BARI - Si chiama «Whisper» ed è il nome di un’indagine che il maresciallo Giuliano Schiano, finanziere in servizio alla Dia di Lecce fino alla sospensione per il coinvolgimento nell’inchiesta sugli «spioni» di Milano, utilizzava per giustificare migliaia di accessi abusivi alle banche dati. Un’indagine vera, quindi, per mascherare il prelievo di informazioni da passare all’ex super poliziotto Carmine Gallo che gestiva i dossier della società Equalize.
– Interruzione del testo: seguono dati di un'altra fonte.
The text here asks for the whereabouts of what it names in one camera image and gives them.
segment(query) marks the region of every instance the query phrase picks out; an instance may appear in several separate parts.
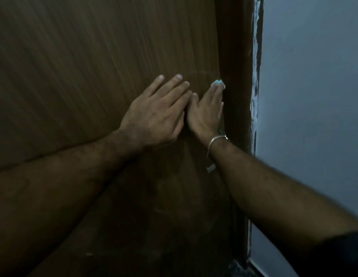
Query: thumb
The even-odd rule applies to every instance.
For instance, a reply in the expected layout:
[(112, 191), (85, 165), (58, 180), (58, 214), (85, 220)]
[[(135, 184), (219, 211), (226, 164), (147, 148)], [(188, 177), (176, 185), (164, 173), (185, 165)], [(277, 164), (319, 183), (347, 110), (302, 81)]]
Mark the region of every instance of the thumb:
[(192, 97), (191, 97), (190, 100), (189, 100), (188, 110), (190, 111), (191, 108), (196, 107), (196, 106), (198, 105), (198, 101), (199, 101), (198, 94), (194, 92), (194, 93), (192, 94)]

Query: hand
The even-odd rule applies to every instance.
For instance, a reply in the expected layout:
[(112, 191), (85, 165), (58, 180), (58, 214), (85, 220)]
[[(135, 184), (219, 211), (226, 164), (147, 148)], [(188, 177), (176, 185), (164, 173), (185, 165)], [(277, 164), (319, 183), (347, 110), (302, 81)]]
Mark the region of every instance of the hand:
[(193, 93), (188, 104), (187, 122), (189, 128), (207, 147), (211, 139), (218, 135), (217, 129), (223, 113), (224, 84), (213, 84), (200, 102), (197, 93)]
[(182, 79), (177, 74), (163, 82), (160, 75), (135, 99), (121, 121), (118, 131), (129, 139), (136, 150), (174, 142), (184, 125), (184, 109), (192, 92), (187, 90), (189, 82), (175, 87)]

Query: finger
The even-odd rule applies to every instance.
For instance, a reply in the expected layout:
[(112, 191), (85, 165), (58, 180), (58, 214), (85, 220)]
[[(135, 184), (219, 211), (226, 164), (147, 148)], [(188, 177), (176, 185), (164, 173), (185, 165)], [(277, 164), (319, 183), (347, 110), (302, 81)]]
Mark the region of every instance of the finger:
[(145, 97), (151, 97), (154, 92), (156, 91), (156, 89), (160, 86), (160, 84), (163, 82), (163, 80), (165, 79), (165, 77), (163, 75), (159, 75), (154, 81), (153, 83), (151, 83), (151, 85), (146, 88), (145, 91), (143, 91), (142, 95)]
[(183, 82), (181, 85), (179, 85), (178, 87), (171, 90), (164, 97), (164, 99), (167, 101), (168, 105), (171, 106), (172, 104), (174, 104), (176, 102), (176, 100), (178, 100), (180, 97), (182, 97), (183, 94), (189, 88), (189, 86), (190, 86), (189, 82)]
[(213, 84), (210, 86), (209, 90), (206, 91), (206, 93), (204, 94), (204, 96), (202, 97), (202, 100), (205, 102), (210, 103), (212, 100), (212, 97), (214, 96), (214, 93), (217, 89), (218, 85), (217, 84)]
[(194, 107), (198, 107), (199, 97), (197, 93), (193, 93), (189, 102), (188, 102), (188, 111), (190, 111)]
[(157, 90), (155, 96), (158, 98), (164, 97), (167, 93), (169, 93), (183, 78), (181, 74), (177, 74), (167, 83), (165, 83), (160, 89)]
[(218, 118), (219, 120), (221, 119), (221, 116), (223, 115), (223, 107), (224, 107), (224, 102), (221, 103), (219, 112), (218, 112), (218, 114), (217, 114), (217, 118)]
[(187, 106), (190, 98), (192, 97), (192, 92), (188, 90), (182, 97), (180, 97), (172, 106), (171, 109), (174, 113), (179, 116), (180, 113), (185, 109)]
[(176, 140), (181, 132), (181, 130), (183, 129), (184, 126), (184, 111), (181, 113), (181, 116), (179, 118), (179, 121), (172, 133), (172, 140)]
[(214, 96), (212, 97), (212, 103), (217, 105), (220, 104), (222, 99), (223, 99), (223, 90), (224, 90), (225, 86), (223, 83), (221, 83), (217, 90), (214, 93)]

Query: silver bangle
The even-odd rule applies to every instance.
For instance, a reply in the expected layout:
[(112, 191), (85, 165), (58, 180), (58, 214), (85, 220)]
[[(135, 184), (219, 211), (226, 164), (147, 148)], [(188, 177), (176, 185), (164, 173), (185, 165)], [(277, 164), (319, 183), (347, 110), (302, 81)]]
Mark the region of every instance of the silver bangle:
[[(214, 138), (212, 138), (211, 142), (209, 143), (209, 147), (207, 148), (207, 160), (209, 160), (210, 146), (211, 146), (212, 142), (215, 141), (218, 138), (225, 138), (226, 140), (228, 140), (228, 137), (226, 137), (226, 135), (218, 135), (218, 136), (215, 136)], [(207, 167), (207, 172), (210, 173), (215, 168), (216, 168), (216, 165), (213, 164), (210, 167)]]

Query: forearm
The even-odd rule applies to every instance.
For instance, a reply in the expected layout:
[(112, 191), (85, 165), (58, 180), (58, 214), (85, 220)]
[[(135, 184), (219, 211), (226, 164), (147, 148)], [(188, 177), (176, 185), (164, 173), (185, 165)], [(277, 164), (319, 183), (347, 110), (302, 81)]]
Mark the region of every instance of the forearm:
[(0, 172), (0, 273), (37, 261), (136, 151), (119, 130)]
[(210, 152), (240, 208), (283, 254), (303, 257), (329, 237), (358, 230), (354, 216), (231, 142), (216, 140)]

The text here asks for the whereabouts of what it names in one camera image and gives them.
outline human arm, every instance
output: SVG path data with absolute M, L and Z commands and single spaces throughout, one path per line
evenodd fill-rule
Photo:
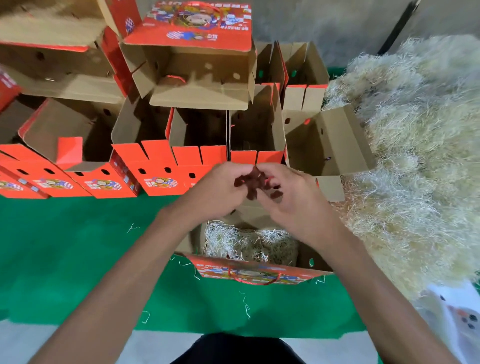
M 259 202 L 275 222 L 310 245 L 332 267 L 385 363 L 458 363 L 375 264 L 362 241 L 343 225 L 313 177 L 280 164 L 257 167 L 283 192 L 281 202 L 276 203 L 258 190 Z
M 115 363 L 177 245 L 198 224 L 226 215 L 242 203 L 247 187 L 234 187 L 234 180 L 251 170 L 251 165 L 216 166 L 160 210 L 29 363 Z

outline forearm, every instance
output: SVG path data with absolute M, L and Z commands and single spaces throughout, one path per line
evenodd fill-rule
M 181 205 L 160 211 L 30 363 L 115 363 L 169 258 L 194 226 Z
M 375 347 L 388 363 L 457 363 L 408 300 L 348 229 L 331 229 L 320 251 L 350 294 Z

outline person's left hand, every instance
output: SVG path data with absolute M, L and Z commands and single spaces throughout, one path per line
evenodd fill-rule
M 251 164 L 217 164 L 180 196 L 175 204 L 181 205 L 189 215 L 192 214 L 195 224 L 221 218 L 241 205 L 247 197 L 247 186 L 235 187 L 234 181 L 241 175 L 249 174 L 252 169 Z

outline green surface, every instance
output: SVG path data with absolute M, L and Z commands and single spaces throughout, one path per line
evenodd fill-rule
M 0 198 L 0 314 L 13 322 L 60 324 L 175 198 Z M 139 228 L 127 233 L 132 224 Z M 143 324 L 143 313 L 137 329 L 299 338 L 365 329 L 335 276 L 259 287 L 198 280 L 192 265 L 179 262 L 189 261 L 175 256 L 168 263 L 145 307 L 150 317 Z

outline oval ventilation hole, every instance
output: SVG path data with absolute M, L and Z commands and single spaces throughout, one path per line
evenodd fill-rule
M 45 54 L 42 52 L 37 52 L 35 53 L 35 58 L 38 59 L 39 61 L 44 61 L 45 60 Z

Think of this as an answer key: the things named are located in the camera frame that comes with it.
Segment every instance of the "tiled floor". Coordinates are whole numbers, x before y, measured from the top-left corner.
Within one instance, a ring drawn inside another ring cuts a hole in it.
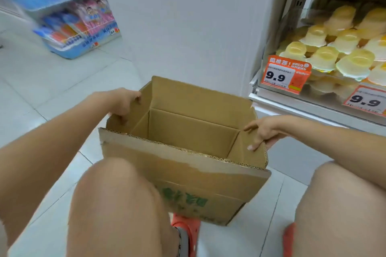
[[[65,60],[1,24],[0,146],[71,108],[97,90],[142,86],[119,38],[76,60]],[[94,131],[52,187],[10,250],[16,256],[64,256],[74,186],[102,158]],[[275,170],[259,194],[228,227],[203,223],[199,257],[282,256],[281,234],[294,220],[306,186]]]

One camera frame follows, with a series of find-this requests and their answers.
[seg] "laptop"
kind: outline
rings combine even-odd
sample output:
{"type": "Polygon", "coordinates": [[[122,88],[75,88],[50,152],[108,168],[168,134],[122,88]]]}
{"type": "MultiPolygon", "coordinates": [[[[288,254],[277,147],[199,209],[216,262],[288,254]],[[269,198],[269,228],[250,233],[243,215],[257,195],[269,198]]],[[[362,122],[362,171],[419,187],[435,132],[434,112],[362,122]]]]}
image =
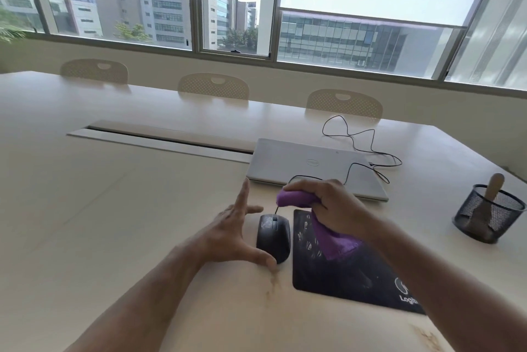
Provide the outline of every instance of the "laptop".
{"type": "Polygon", "coordinates": [[[370,164],[366,156],[355,151],[258,139],[247,177],[276,185],[287,184],[293,176],[338,179],[344,183],[349,166],[354,162],[367,167],[351,167],[348,180],[344,184],[346,190],[360,198],[388,201],[379,177],[369,169],[370,164]]]}

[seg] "palm leaf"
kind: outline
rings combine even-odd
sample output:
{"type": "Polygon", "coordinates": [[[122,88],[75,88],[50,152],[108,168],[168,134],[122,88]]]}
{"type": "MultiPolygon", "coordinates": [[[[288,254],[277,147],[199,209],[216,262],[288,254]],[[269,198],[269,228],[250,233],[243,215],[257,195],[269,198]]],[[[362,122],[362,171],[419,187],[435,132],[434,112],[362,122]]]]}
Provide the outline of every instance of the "palm leaf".
{"type": "Polygon", "coordinates": [[[25,37],[25,32],[15,26],[0,25],[0,41],[10,43],[13,40],[20,40],[25,37]]]}

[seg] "right arm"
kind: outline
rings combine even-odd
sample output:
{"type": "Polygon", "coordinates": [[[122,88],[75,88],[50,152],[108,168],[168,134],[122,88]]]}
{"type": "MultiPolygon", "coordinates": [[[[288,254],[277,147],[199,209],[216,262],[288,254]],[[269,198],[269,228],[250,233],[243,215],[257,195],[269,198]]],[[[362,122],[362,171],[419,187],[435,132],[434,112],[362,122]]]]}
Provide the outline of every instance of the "right arm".
{"type": "Polygon", "coordinates": [[[375,249],[423,306],[457,352],[527,350],[527,317],[496,292],[374,215],[337,180],[301,180],[286,190],[316,194],[313,211],[326,227],[375,249]]]}

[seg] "beige wall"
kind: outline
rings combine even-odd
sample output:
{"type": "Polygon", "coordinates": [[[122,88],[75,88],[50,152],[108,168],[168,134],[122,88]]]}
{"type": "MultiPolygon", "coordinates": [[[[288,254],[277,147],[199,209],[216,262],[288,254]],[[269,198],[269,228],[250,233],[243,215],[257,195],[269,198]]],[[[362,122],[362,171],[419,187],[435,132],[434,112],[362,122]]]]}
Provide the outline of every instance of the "beige wall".
{"type": "Polygon", "coordinates": [[[249,85],[251,100],[277,104],[305,106],[312,91],[324,88],[362,92],[382,103],[385,118],[437,126],[527,178],[527,100],[520,98],[36,40],[2,45],[0,67],[58,73],[64,62],[88,57],[122,62],[130,84],[160,89],[177,89],[182,76],[195,72],[236,76],[249,85]]]}

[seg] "wooden handle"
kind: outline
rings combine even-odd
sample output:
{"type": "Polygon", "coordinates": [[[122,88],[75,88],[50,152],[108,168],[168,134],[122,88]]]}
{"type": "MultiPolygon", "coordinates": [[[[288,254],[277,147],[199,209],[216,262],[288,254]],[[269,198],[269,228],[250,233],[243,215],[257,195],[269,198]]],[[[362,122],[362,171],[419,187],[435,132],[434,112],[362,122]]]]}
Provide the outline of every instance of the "wooden handle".
{"type": "Polygon", "coordinates": [[[489,201],[494,201],[498,192],[503,187],[504,182],[505,182],[504,175],[502,175],[501,173],[493,174],[489,181],[489,185],[487,186],[487,189],[485,191],[485,198],[487,198],[489,201]]]}

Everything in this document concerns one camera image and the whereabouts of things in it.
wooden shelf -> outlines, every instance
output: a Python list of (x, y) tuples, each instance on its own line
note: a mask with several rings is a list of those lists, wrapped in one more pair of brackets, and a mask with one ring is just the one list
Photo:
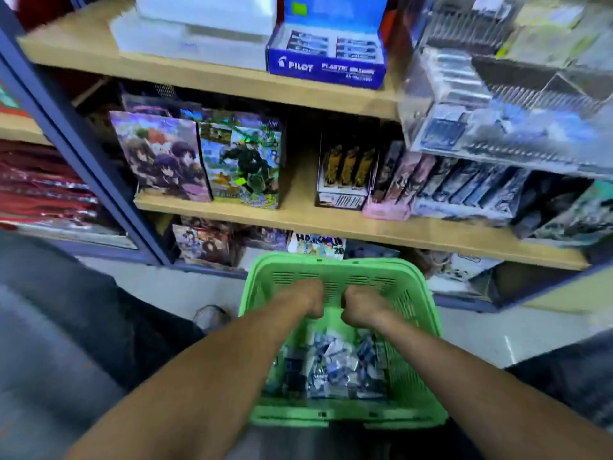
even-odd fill
[(291, 169), (281, 172), (281, 187), (288, 190), (278, 210), (227, 202), (192, 202), (142, 193), (137, 195), (134, 202), (142, 210), (176, 215), (437, 249), (569, 270), (583, 270), (589, 266), (578, 249), (522, 242), (509, 229), (472, 226), (434, 218), (411, 218), (404, 223), (378, 221), (365, 218), (359, 211), (318, 208), (314, 206), (316, 162), (307, 157), (295, 167), (299, 168), (295, 174)]
[(0, 113), (0, 138), (51, 145), (34, 119), (8, 113)]
[(98, 1), (33, 30), (20, 38), (19, 44), (30, 60), (38, 64), (397, 119), (397, 95), (391, 74), (387, 75), (381, 90), (373, 91), (275, 76), (265, 71), (121, 53), (109, 29), (109, 21), (132, 6), (134, 0)]

storage rack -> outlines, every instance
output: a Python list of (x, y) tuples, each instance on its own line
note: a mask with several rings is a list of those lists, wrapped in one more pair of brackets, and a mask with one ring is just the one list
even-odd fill
[[(39, 113), (32, 114), (41, 127), (41, 116), (44, 115), (48, 120), (48, 126), (54, 132), (44, 127), (49, 140), (58, 148), (63, 142), (64, 146), (70, 146), (70, 152), (83, 162), (83, 170), (87, 170), (91, 177), (95, 176), (106, 190), (113, 192), (110, 198), (135, 227), (138, 235), (142, 236), (143, 243), (155, 251), (161, 264), (231, 277), (245, 275), (243, 272), (220, 272), (175, 262), (176, 255), (167, 245), (167, 239), (156, 233), (153, 225), (137, 208), (493, 257), (548, 267), (548, 270), (555, 268), (560, 272), (553, 278), (548, 275), (547, 280), (538, 286), (522, 286), (521, 291), (514, 294), (511, 301), (498, 305), (448, 297), (440, 299), (441, 305), (479, 311), (499, 311), (505, 306), (525, 301), (538, 294), (539, 290), (545, 291), (566, 284), (582, 275), (590, 274), (594, 268), (606, 267), (609, 258), (613, 257), (600, 257), (596, 265), (590, 266), (588, 260), (598, 251), (597, 247), (581, 251), (522, 242), (515, 238), (509, 229), (472, 226), (433, 218), (411, 218), (405, 223), (377, 221), (364, 218), (361, 213), (353, 211), (343, 211), (342, 216), (333, 216), (330, 208), (314, 206), (316, 162), (308, 159), (295, 162), (294, 169), (286, 171), (285, 176), (281, 173), (282, 178), (291, 178), (291, 183), (287, 184), (288, 181), (285, 181), (289, 191), (282, 198), (279, 210), (218, 202), (192, 202), (146, 194), (137, 195), (133, 201), (132, 194), (119, 190), (121, 184), (117, 175), (105, 162), (100, 146), (84, 126), (82, 118), (74, 112), (66, 98), (46, 81), (44, 74), (35, 64), (393, 120), (398, 120), (397, 105), (400, 95), (397, 92), (399, 81), (395, 80), (395, 71), (391, 65), (383, 88), (371, 91), (273, 76), (254, 70), (120, 53), (111, 35), (109, 21), (133, 6), (133, 3), (134, 0), (101, 0), (41, 26), (27, 35), (16, 31), (7, 33), (6, 28), (2, 27), (6, 40), (10, 42), (10, 48), (2, 46), (0, 52), (11, 66), (19, 71), (27, 90), (36, 98), (36, 103), (32, 100), (32, 103), (27, 104), (21, 96), (18, 97), (28, 111), (31, 111), (31, 107), (40, 110)], [(6, 6), (0, 11), (3, 18), (12, 15)], [(20, 48), (15, 43), (15, 38), (19, 41)], [(288, 150), (291, 157), (295, 152)]]

white tile floor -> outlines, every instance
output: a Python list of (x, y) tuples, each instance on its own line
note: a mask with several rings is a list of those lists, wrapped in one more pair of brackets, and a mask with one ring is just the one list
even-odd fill
[[(180, 317), (193, 319), (210, 303), (235, 315), (244, 281), (94, 258), (81, 258), (91, 268), (113, 276), (132, 295)], [(539, 355), (592, 335), (588, 319), (524, 307), (492, 314), (438, 309), (445, 339), (498, 367)], [(198, 320), (207, 327), (207, 316)]]

white box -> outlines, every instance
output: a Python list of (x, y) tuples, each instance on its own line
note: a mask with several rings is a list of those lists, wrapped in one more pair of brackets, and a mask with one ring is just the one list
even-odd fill
[(147, 18), (270, 37), (276, 0), (136, 0)]
[(146, 53), (225, 66), (266, 70), (269, 35), (248, 35), (157, 21), (135, 8), (110, 22), (117, 46), (125, 53)]

green sticker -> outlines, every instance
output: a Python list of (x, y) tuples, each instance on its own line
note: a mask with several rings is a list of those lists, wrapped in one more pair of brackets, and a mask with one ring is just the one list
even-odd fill
[(298, 16), (307, 15), (307, 5), (304, 3), (292, 2), (292, 13)]

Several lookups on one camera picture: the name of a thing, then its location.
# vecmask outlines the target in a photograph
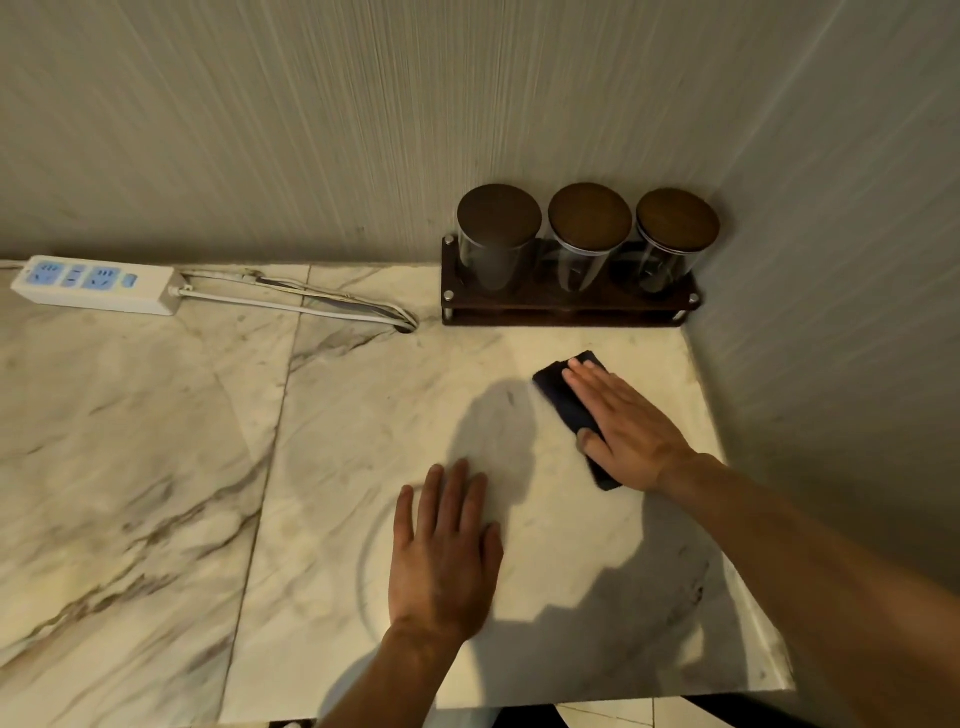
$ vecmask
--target power cord
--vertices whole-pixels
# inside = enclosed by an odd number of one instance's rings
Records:
[[[193,286],[186,285],[181,288],[171,288],[170,294],[185,299],[201,299],[203,301],[216,301],[218,303],[234,303],[237,305],[255,306],[257,308],[273,308],[278,311],[291,311],[293,313],[305,313],[309,316],[320,316],[325,319],[340,319],[342,321],[363,321],[370,324],[385,324],[392,326],[403,333],[413,333],[417,327],[409,321],[388,318],[385,316],[366,316],[360,313],[339,313],[337,311],[319,311],[316,308],[307,308],[300,305],[287,305],[286,303],[272,303],[269,301],[253,301],[251,299],[237,299],[232,296],[217,296],[212,293],[201,293],[193,290]]]
[[[394,326],[400,328],[409,329],[410,331],[416,331],[420,326],[420,323],[417,319],[408,311],[404,310],[400,306],[393,305],[392,303],[384,303],[379,301],[371,301],[370,299],[365,299],[360,296],[356,296],[350,293],[345,293],[343,291],[328,291],[316,286],[310,285],[309,283],[301,283],[299,280],[287,279],[287,278],[270,278],[264,276],[259,271],[249,270],[244,273],[232,273],[229,271],[206,271],[201,269],[183,269],[180,270],[180,273],[186,276],[189,279],[193,278],[206,278],[206,279],[216,279],[216,280],[229,280],[235,283],[245,283],[247,285],[254,285],[259,288],[268,288],[270,290],[282,291],[283,293],[295,293],[299,296],[304,296],[305,298],[315,299],[324,303],[332,303],[334,305],[345,305],[352,308],[359,308],[361,310],[369,310],[376,314],[381,315],[382,317],[389,319],[390,323]],[[251,305],[256,305],[256,302],[250,302]],[[320,311],[314,309],[304,309],[311,311],[313,315],[324,315]],[[330,316],[330,318],[348,318],[345,315]]]

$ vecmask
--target blue socket panel
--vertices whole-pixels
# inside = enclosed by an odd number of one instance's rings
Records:
[[[103,265],[98,265],[90,271],[90,275],[86,277],[82,287],[91,291],[109,291],[110,288],[116,285],[119,277],[119,268],[108,268]]]
[[[41,260],[34,266],[27,282],[31,285],[53,285],[65,267],[63,263],[57,263],[55,260]]]

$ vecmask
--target power strip
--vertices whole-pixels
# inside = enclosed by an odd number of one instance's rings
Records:
[[[34,303],[173,316],[186,285],[176,270],[103,260],[34,255],[11,289]]]

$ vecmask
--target forearm
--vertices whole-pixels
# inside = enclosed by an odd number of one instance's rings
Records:
[[[392,627],[370,666],[320,728],[420,728],[458,648]]]
[[[663,476],[789,642],[863,717],[912,692],[960,692],[960,599],[807,517],[769,488],[698,455]]]

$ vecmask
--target textured wall
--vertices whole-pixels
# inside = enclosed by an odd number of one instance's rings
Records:
[[[835,5],[5,0],[0,255],[430,260],[478,183],[710,192]]]
[[[689,333],[732,460],[960,592],[960,5],[848,0],[718,197]]]

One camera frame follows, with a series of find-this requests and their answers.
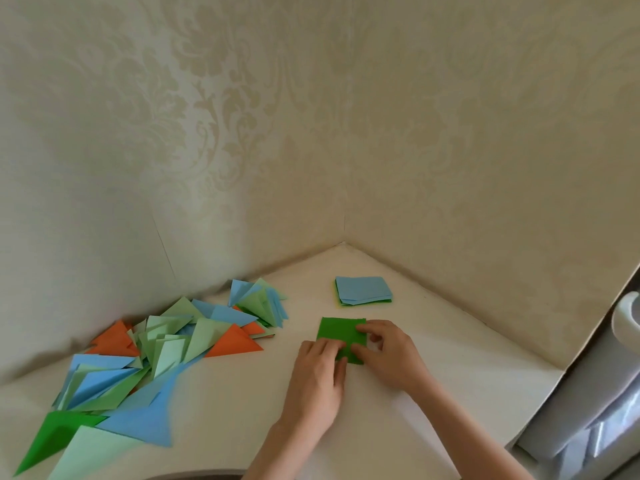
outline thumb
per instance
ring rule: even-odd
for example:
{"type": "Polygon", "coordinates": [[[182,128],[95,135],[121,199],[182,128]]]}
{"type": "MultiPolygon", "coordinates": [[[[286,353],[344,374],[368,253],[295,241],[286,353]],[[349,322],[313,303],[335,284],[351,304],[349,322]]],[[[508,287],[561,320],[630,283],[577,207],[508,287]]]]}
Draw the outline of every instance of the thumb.
{"type": "Polygon", "coordinates": [[[351,344],[351,352],[365,364],[375,360],[376,353],[360,344],[351,344]]]}

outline damask wallpaper pattern
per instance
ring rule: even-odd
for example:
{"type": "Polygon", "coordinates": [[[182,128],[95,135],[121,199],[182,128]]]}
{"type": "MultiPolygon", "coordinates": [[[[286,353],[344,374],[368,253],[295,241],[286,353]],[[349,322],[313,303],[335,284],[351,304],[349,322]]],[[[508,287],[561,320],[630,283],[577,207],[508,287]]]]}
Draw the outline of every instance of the damask wallpaper pattern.
{"type": "Polygon", "coordinates": [[[566,367],[638,263],[638,0],[0,2],[6,377],[342,240],[566,367]]]}

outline paper stack
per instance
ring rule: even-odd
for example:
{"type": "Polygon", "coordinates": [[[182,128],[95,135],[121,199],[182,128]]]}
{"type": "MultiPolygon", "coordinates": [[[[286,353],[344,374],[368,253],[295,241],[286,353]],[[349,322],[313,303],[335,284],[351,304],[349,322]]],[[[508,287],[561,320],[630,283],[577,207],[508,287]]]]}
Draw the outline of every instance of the paper stack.
{"type": "Polygon", "coordinates": [[[342,306],[364,305],[375,301],[391,301],[393,295],[384,278],[366,276],[363,278],[335,277],[335,288],[342,306]]]}
{"type": "Polygon", "coordinates": [[[15,475],[66,448],[49,480],[79,480],[143,443],[172,444],[178,375],[204,357],[260,351],[288,318],[263,279],[233,281],[229,305],[180,298],[160,316],[121,320],[74,355],[62,389],[15,475]]]}

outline wallpaper
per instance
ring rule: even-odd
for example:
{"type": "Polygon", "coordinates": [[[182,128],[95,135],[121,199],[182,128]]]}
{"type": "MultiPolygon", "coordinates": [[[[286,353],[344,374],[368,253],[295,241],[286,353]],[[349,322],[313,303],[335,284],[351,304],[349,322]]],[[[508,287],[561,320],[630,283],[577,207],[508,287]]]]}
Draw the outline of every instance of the wallpaper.
{"type": "Polygon", "coordinates": [[[342,240],[347,2],[1,0],[0,376],[342,240]]]}
{"type": "Polygon", "coordinates": [[[567,367],[640,260],[640,0],[355,0],[346,238],[567,367]]]}

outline desk
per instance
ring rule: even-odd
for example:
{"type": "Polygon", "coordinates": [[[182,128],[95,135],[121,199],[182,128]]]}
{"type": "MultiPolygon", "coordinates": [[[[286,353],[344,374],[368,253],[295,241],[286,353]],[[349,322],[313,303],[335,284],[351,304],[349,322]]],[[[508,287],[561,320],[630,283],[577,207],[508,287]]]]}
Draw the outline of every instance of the desk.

Whisper, secondo quanto emerge dalle ultime carte dell’inchiesta della Direzione distrettuale antimafia di Milano che ha portato nei giorni scorsi quattro persone ai domiciliari e alla sospensione di due investigatori, tra i quali proprio Schiano, è un’inchiesta che «tratterebbe - scrivono i carbninieri di Varese - il fenomeno del traffico di stupefacenti a cavallo tra la Puglia la Calabria e la Basilicata» come tra l’altro emergeva dell’ascolto delle telefonate del finanziere. Centinaia di accessi, fino all’estate scorsa. In quei giorni, probabilmente, qualcosa si inceppa: Schiano viene infatti convocato dai superiori per spiegare il numero eccessivo di accessi al sistema. Ed è in quel momento che i vertici di Equalize cercano di andare in aiuto al loro «braccio operativo».
«Il Gruppo - si legge negli atti d’inchiesta - come in altre circostanze emerso nel corso delle indagini, si trova alle prese con accertamenti o indagini a carico di personale della Dia di Lecce» generando in Samuele Nunzio Calamucci, esperto informatico e considerato braccio destro di Gallo, e l’hacker Giulio Cornelli «la necessità di sviluppare attività o incontri a favore di Schiano al fine di non pregiudicare il loro canale di approvvigionamento di dati».
Gli investigatori lombardi appuntano che è il 28 agosto il giorno in cui si apprende che Schiano «è nuovamente coinvolto in accertamenti circa i suoi accessi al Sistema informativo interforze. Non è chiaro - aggiungono - se si tratti di accertamenti penali o amministrativi da parte dei suoi dirigenti e da cosa questi siano scaturiti». Ma si tratta probabilmente delle indagini che anche la Procura di Lecce sta svolgendo sul suo conto.
Calamucci dopo una prima telefonata fatta probabilmente su sistemi non intercettabili torna sull’argomento: «Allora, mi confermano la versione» ma non ha capito da cosa nascano le problematiche attuali: «Non riesco solo a capire una cosa... Per che c... devono fare tutti questi c... di... nel senso queste persone? Non son riuscito a capire sta roba qua... e hanno tirato in ballo minchia cariche della madonna, cioè bah, o gli scotta il c..., quindi stanno cercando di... di far porcheria per depistare...». I due continuano poi a ragionare su una versione credibile che il finanziere potrebbe utilizzare per difendersi dinanzi ai suoi superiori, ma Cornelli è soprattutto preoccupato che Schiano «possa sentirsi poco tutelato nella sua attività d’esfiltrazione» oppure «che l’esito delle sue attività non sia sufficientemente “mimetizzato” i report consegnati ai clienti e così danneggiare il militare. E allora provano a giocarsi la carte della rassicurazione: è Calamucci a suggerire la strada da percorrere con Schiano dicendogli «che noi abbiamo già chiesto a contatti alti per capire cos’è questo marasma su queste robe... Ed è una costola di qualche dossier che hanno fatto in giro sicuro...». Cornelli è d’accordo lo comunica al finanziere che intanto si prende qualche giorno di ferie. Col passare del tempo, però, il gruppo di Milano non riesce a venire a capo della situazione e così quando i discorsi tornano sulla situazione del maresciallo, chiamato cripticamente Ombra, London oppure «Il Boss» arrivano addirittura a ironizzare. Immaginando di dirgli «Tranquillo che non ti facciamo arrestare adesso, più avanti... adesso no!».